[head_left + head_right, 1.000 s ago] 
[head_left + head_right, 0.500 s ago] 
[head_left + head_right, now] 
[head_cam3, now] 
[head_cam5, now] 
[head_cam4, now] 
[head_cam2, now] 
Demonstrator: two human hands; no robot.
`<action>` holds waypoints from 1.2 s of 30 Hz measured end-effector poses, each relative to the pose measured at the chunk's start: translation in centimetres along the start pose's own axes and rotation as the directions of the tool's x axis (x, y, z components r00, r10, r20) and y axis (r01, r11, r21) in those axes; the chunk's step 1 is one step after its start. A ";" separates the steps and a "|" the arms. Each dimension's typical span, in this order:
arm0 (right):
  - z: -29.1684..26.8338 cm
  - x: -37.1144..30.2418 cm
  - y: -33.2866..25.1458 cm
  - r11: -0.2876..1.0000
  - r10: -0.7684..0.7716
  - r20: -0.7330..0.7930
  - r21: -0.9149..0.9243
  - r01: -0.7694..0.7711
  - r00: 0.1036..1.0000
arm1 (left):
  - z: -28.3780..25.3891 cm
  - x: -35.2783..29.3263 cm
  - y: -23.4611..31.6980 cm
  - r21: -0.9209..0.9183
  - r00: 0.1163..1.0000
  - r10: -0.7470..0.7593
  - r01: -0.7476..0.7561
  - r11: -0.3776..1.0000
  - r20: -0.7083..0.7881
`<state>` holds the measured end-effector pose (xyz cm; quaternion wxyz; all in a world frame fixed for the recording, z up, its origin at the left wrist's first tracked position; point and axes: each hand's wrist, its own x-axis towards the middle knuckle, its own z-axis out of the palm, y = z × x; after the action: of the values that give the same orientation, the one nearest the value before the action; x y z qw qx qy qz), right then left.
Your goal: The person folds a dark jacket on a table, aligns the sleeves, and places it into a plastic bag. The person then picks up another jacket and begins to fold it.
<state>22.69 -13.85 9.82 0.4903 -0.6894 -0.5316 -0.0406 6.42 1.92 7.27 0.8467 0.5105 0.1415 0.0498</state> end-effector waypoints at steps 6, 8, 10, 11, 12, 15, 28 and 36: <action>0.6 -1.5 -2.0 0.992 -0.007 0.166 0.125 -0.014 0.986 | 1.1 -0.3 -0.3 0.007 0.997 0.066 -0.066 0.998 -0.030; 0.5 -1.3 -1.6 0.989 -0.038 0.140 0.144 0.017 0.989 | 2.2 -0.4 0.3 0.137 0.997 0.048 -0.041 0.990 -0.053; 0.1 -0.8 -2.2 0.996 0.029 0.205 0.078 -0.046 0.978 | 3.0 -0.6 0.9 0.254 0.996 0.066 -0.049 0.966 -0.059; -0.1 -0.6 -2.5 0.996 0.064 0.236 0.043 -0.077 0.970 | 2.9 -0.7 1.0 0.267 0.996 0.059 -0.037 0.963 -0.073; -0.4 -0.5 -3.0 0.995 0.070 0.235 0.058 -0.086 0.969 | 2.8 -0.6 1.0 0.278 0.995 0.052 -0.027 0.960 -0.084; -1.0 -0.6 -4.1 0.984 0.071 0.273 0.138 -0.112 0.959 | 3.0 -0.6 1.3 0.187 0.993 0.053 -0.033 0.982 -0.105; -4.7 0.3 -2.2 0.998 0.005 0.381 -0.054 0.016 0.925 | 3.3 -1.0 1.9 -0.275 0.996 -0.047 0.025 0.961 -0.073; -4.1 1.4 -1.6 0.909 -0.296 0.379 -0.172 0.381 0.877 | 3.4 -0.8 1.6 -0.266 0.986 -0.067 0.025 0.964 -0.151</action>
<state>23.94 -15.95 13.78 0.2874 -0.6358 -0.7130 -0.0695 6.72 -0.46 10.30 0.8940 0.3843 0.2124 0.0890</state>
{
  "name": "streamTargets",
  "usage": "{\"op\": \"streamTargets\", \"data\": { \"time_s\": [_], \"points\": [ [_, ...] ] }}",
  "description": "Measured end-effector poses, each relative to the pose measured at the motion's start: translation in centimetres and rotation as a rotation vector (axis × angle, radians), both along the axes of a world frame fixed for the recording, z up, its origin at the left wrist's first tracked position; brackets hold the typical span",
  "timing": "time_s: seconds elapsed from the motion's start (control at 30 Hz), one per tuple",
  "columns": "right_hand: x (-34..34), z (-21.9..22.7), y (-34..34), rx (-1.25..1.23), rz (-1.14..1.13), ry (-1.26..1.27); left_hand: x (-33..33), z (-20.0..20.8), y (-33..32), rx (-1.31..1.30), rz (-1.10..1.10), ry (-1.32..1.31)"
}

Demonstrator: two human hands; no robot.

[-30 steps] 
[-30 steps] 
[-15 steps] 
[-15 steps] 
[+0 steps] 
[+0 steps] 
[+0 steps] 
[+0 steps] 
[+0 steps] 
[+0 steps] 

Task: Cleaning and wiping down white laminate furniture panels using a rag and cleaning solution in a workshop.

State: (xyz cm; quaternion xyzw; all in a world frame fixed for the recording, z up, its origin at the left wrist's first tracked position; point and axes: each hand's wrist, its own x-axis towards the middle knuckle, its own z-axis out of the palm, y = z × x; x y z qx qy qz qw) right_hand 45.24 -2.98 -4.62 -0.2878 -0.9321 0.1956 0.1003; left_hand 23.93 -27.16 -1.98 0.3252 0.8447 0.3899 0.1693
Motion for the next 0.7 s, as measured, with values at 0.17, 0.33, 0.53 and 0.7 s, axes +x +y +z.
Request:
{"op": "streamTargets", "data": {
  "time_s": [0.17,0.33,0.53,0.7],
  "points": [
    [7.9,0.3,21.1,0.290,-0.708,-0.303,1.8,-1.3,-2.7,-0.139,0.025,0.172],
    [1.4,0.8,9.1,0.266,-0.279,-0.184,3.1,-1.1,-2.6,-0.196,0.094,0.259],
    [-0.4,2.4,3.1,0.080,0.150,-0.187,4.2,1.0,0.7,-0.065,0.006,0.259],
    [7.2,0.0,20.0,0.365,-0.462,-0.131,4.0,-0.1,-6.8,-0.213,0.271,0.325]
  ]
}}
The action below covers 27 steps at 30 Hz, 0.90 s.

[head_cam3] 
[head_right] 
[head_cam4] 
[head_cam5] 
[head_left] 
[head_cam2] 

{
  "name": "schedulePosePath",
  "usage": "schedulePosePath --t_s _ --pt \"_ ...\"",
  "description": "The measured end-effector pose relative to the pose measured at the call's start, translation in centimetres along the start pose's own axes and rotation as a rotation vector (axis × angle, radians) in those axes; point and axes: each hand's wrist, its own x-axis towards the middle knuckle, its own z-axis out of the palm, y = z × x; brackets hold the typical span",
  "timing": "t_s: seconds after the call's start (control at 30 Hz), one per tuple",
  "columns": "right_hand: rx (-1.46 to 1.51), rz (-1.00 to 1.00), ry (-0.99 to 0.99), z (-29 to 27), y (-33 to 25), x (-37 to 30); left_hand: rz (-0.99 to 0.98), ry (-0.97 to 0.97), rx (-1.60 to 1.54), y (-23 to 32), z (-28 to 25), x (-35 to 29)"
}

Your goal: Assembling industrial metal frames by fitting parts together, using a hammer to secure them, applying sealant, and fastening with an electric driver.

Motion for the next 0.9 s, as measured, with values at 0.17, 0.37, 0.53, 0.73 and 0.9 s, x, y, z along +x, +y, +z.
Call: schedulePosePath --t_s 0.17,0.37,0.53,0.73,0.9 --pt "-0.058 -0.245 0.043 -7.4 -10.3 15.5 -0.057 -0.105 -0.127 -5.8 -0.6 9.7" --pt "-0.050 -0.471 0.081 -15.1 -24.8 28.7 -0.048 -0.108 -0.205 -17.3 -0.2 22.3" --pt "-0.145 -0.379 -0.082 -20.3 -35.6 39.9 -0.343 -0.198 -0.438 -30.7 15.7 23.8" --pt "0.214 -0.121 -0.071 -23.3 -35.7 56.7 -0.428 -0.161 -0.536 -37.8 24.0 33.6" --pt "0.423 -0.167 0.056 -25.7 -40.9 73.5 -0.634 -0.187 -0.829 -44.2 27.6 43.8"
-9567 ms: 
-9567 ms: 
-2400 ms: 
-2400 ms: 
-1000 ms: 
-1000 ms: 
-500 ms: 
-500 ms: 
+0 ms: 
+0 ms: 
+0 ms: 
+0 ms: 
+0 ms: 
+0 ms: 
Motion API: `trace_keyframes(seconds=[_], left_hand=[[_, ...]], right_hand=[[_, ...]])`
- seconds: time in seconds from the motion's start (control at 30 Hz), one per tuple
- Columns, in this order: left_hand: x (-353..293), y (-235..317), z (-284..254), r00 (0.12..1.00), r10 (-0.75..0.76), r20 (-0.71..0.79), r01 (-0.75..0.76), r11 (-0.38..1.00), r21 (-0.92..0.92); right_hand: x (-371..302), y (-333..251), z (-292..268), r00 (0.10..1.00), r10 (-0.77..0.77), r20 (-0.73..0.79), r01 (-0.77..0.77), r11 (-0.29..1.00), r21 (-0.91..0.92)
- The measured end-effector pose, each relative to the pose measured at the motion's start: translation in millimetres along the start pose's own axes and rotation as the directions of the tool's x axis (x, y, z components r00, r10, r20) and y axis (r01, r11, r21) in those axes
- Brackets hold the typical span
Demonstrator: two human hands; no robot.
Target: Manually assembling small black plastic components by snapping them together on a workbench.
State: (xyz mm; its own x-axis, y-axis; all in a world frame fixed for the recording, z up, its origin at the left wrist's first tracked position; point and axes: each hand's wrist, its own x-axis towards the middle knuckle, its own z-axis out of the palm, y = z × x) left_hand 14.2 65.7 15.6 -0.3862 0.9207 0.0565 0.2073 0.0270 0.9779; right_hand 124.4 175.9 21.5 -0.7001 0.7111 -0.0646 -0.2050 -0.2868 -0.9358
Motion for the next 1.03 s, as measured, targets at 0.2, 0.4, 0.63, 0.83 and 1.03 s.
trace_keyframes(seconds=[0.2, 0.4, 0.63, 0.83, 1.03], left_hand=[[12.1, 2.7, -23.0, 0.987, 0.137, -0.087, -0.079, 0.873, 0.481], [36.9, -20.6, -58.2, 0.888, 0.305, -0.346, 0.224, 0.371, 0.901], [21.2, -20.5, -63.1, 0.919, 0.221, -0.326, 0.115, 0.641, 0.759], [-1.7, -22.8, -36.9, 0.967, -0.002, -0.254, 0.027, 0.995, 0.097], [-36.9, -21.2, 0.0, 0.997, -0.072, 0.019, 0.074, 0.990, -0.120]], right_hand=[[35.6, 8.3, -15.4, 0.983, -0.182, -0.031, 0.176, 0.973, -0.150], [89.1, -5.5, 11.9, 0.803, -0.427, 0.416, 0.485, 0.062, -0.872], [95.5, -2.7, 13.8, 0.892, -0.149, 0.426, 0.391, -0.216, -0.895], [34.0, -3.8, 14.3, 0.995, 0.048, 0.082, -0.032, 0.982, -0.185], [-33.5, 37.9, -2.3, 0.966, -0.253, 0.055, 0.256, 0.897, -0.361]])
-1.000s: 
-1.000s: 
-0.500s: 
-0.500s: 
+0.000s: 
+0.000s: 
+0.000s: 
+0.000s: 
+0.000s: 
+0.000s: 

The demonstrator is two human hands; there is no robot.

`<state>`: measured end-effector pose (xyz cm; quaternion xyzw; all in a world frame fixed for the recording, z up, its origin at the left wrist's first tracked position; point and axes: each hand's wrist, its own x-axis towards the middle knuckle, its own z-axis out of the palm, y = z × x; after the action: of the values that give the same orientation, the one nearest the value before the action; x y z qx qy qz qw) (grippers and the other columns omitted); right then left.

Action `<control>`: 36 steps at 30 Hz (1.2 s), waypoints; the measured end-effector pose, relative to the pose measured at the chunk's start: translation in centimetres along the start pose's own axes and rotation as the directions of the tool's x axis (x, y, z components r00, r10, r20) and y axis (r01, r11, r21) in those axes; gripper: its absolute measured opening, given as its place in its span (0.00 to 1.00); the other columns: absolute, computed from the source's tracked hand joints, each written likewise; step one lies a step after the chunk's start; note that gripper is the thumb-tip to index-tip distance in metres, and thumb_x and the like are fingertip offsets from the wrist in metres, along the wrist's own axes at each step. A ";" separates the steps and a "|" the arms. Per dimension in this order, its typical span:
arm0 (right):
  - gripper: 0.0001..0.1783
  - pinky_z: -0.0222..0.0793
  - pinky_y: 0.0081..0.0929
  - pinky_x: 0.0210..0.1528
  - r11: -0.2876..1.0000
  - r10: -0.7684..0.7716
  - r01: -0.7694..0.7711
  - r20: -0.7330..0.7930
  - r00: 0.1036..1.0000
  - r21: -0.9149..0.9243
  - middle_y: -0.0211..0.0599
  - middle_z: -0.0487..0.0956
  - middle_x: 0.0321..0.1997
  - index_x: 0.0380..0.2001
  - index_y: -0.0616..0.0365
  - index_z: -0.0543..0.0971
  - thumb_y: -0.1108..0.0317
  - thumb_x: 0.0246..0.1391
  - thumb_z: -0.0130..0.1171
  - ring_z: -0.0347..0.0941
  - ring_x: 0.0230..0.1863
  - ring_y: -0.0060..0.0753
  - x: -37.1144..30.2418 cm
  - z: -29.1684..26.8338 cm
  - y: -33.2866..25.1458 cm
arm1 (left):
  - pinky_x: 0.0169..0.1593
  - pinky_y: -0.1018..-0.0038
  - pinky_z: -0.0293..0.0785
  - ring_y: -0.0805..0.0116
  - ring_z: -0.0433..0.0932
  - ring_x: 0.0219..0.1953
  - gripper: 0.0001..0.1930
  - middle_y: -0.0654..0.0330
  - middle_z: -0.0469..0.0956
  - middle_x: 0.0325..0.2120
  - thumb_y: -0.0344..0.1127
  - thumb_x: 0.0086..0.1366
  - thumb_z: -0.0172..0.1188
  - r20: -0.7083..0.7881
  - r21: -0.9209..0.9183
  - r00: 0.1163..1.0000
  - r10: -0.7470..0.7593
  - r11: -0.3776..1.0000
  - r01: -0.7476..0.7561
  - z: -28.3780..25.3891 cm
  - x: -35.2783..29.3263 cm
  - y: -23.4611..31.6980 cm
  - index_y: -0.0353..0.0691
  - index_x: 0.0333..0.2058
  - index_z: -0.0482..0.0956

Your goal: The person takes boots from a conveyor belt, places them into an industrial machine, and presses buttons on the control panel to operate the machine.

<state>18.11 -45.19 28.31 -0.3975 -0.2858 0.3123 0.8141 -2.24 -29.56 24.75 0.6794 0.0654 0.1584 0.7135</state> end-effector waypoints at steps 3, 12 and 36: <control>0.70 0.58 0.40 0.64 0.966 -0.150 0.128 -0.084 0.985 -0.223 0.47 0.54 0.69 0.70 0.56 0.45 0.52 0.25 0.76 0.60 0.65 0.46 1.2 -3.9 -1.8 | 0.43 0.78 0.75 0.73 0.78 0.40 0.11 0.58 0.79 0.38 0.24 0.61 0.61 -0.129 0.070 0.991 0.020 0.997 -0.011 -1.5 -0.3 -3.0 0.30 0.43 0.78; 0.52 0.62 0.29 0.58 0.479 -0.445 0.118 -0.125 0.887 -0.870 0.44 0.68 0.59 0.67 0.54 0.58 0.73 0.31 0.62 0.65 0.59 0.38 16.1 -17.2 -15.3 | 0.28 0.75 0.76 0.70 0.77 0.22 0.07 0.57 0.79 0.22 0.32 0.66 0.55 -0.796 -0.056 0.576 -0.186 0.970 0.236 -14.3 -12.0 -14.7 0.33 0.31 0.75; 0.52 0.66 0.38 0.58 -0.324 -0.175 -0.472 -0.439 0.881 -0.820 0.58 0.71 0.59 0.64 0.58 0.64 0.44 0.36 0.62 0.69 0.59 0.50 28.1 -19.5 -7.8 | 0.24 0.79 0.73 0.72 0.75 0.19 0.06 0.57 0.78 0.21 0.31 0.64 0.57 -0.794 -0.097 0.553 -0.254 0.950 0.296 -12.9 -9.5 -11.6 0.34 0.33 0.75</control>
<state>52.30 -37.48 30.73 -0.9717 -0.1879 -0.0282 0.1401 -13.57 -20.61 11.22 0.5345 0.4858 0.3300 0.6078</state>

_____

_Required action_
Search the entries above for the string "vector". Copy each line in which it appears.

_Exercise response_
  "description": "Measured end-effector poses, each relative to the pose measured at the motion's start: translation in centimetres and rotation as a rotation vector (axis × angle, radians), both along the axes of a world frame fixed for the recording, z up, its origin at the left wrist's first tracked position; brackets hold the typical span",
  "description": "The measured end-effector pose relative to the pose measured at the call's start, translation in centimetres along the start pose's own axes and rotation as a rotation vector (axis × angle, radians) in those axes; point and axes: each hand's wrist, its own x-axis towards the middle knuckle, its own z-axis out of the palm, y = z × x; brackets hold the typical span",

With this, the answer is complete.